* _Exercise material_
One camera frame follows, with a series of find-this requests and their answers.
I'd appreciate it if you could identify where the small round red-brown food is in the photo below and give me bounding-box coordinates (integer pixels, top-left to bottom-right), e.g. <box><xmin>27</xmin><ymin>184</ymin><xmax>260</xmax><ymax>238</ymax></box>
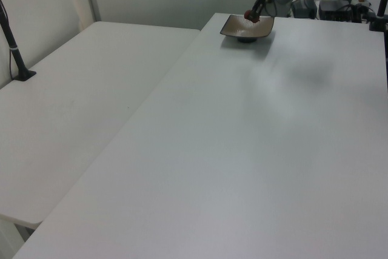
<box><xmin>244</xmin><ymin>10</ymin><xmax>261</xmax><ymax>24</ymax></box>

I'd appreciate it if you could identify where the square brown ceramic plate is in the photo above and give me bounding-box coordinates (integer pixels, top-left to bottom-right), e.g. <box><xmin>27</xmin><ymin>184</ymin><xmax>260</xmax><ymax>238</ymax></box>
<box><xmin>219</xmin><ymin>14</ymin><xmax>275</xmax><ymax>44</ymax></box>

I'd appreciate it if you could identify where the grey box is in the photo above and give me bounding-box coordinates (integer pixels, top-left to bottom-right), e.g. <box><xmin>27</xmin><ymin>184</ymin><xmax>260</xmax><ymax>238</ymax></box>
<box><xmin>292</xmin><ymin>0</ymin><xmax>317</xmax><ymax>19</ymax></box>

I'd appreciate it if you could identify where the black vented electronics box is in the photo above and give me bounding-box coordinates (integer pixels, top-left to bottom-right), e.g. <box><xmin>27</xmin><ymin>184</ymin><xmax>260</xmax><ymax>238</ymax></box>
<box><xmin>318</xmin><ymin>0</ymin><xmax>355</xmax><ymax>23</ymax></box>

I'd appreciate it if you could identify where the black clamped pole stand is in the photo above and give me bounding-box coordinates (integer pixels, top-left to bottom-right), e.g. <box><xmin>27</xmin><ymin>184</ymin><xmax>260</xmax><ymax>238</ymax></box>
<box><xmin>368</xmin><ymin>0</ymin><xmax>388</xmax><ymax>32</ymax></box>

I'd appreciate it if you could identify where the black camera stand with base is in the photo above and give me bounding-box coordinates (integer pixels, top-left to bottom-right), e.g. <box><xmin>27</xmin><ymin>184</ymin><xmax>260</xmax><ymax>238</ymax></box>
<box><xmin>0</xmin><ymin>0</ymin><xmax>37</xmax><ymax>82</ymax></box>

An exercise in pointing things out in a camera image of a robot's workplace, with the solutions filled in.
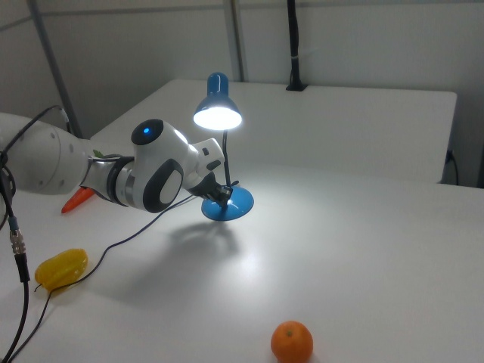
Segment black wall plug cable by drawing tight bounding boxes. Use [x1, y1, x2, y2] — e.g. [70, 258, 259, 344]
[445, 148, 461, 186]

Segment grey metal partition post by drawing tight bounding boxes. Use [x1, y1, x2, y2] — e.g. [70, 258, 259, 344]
[229, 0, 247, 83]
[27, 0, 85, 140]

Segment black camera stand with clamp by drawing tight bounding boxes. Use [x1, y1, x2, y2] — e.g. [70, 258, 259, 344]
[285, 0, 308, 92]

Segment yellow toy starfruit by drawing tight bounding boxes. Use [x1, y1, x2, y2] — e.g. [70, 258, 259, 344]
[34, 248, 90, 293]

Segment orange mandarin fruit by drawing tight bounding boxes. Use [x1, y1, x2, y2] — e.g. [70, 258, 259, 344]
[270, 320, 315, 363]

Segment orange toy carrot green leaves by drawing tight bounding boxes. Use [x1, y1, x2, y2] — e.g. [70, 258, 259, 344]
[61, 149, 115, 215]

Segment black robot cable with connector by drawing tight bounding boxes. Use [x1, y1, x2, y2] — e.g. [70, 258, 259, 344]
[0, 104, 73, 363]

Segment dark robot gripper body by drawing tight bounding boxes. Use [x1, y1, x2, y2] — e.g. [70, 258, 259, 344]
[187, 169, 224, 203]

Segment black lamp power cable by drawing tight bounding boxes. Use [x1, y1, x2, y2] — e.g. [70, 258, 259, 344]
[0, 191, 197, 362]

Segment blue desk lamp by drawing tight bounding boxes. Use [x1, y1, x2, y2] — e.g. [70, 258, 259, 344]
[193, 72, 255, 222]

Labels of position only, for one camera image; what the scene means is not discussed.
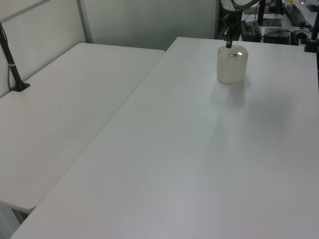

* _What you need to do_
Gather all lines from the records above in which "image" appears.

* _Worked solution_
An exercise in pointing things out in a camera image of a robot's workplace, with the solutions filled in.
Labels of position only, for one camera image; what the scene means is not discussed.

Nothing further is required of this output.